WORK TO BE COMPLETED - Below are entries; output exactly the lines from the one with "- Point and" to the one with "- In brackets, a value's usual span", both included, and nothing else.

Collected data:

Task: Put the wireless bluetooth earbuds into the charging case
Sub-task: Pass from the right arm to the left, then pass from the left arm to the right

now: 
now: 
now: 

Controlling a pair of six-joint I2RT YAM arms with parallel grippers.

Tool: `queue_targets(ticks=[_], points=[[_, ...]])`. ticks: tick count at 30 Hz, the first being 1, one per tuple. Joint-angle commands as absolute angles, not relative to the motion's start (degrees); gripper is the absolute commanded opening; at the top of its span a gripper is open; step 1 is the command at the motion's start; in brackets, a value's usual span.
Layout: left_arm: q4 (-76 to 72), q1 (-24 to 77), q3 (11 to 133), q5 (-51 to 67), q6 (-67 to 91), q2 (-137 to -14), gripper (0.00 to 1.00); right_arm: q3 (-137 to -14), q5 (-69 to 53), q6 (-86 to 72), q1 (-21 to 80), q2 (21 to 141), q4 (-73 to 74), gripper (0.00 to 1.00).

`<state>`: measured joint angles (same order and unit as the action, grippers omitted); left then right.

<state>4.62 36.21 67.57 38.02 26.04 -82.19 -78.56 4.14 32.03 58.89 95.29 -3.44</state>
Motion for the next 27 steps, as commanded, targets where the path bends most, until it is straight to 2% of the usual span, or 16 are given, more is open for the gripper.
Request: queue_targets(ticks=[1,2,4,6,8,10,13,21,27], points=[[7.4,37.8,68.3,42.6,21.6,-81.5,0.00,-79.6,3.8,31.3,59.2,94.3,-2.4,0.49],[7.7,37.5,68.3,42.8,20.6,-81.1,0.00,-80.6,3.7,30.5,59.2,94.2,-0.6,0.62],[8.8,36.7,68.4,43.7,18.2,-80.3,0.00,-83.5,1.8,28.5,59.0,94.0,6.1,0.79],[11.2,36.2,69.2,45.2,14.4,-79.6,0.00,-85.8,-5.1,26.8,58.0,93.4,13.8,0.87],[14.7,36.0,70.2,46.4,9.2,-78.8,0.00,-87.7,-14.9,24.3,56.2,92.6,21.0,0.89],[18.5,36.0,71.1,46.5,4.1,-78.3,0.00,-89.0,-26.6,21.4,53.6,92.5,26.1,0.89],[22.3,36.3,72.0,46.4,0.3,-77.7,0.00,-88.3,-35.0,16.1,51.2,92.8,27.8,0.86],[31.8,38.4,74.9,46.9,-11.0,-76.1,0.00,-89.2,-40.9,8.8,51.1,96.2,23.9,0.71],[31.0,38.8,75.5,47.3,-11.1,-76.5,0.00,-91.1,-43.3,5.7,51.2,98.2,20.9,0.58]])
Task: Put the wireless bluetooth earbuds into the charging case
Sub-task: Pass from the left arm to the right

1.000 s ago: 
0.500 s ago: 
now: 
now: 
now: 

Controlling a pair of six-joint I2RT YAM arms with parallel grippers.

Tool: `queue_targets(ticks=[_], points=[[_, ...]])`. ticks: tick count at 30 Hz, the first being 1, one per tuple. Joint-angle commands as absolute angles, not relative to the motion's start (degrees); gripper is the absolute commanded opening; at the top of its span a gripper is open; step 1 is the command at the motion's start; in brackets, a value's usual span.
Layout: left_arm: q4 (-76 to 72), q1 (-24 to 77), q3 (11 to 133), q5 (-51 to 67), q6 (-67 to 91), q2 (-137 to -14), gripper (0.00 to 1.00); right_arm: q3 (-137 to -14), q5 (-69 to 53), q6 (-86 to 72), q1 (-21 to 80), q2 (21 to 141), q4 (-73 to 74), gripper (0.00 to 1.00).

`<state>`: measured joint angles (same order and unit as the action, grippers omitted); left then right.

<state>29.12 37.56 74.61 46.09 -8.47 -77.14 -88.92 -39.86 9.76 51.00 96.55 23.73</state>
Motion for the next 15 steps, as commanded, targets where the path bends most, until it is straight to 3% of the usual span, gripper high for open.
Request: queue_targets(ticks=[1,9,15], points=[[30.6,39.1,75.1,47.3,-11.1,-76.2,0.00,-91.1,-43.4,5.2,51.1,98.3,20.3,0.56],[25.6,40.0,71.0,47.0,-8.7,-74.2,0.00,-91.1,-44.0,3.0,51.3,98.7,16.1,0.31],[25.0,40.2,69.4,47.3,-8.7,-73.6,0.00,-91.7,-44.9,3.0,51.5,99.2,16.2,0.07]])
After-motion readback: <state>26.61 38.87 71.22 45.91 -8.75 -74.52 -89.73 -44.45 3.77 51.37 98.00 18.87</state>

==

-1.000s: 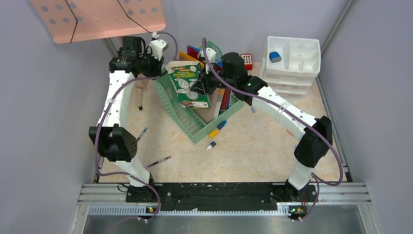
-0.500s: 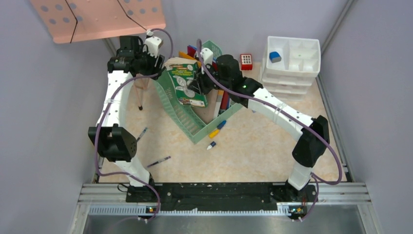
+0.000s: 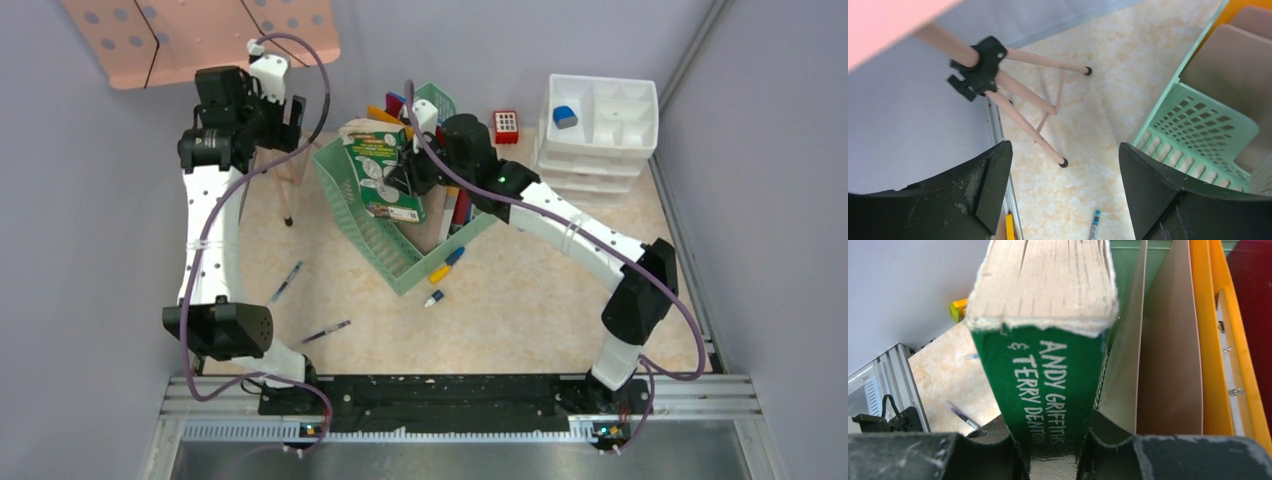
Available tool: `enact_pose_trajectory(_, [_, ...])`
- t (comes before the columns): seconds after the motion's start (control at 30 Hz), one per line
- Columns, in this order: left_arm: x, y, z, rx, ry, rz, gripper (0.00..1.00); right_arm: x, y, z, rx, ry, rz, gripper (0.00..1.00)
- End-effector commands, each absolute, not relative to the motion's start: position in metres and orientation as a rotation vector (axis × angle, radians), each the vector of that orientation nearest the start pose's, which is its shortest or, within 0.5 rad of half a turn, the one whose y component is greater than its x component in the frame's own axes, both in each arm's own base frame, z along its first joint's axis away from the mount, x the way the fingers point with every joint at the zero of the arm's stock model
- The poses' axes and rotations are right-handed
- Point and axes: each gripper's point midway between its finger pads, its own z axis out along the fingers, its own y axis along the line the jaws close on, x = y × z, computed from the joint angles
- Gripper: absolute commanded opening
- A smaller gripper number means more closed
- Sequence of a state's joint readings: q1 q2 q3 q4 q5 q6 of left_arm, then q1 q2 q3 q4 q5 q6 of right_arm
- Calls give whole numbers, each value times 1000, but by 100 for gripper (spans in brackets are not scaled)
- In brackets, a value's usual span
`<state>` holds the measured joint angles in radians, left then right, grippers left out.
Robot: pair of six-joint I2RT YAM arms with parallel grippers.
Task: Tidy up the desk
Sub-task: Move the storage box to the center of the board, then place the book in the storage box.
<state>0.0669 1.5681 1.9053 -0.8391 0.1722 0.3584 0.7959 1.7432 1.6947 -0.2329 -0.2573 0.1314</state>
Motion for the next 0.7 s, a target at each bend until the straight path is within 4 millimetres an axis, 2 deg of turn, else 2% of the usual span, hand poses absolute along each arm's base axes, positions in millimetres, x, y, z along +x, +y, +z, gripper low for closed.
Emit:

REPLY -
- Point and axes: each gripper's point midway between its finger pads, its own z axis out along the fingers, its own y axis along the line the jaws close on, x = y × z, computed from the joint angles
- Gripper: absolute commanded opening
- A smaller gripper number means more closed
- Sequence of a state's joint readings: q1 q2 q3 q4 q5 q6 of left_arm, then q1 q2 q3 q4 q5 q6 of right_arm
- Calls give whole numbers, each value times 1000, but by 100 for gripper (spans in brackets are not scaled)
- In brackets, a value's usual span

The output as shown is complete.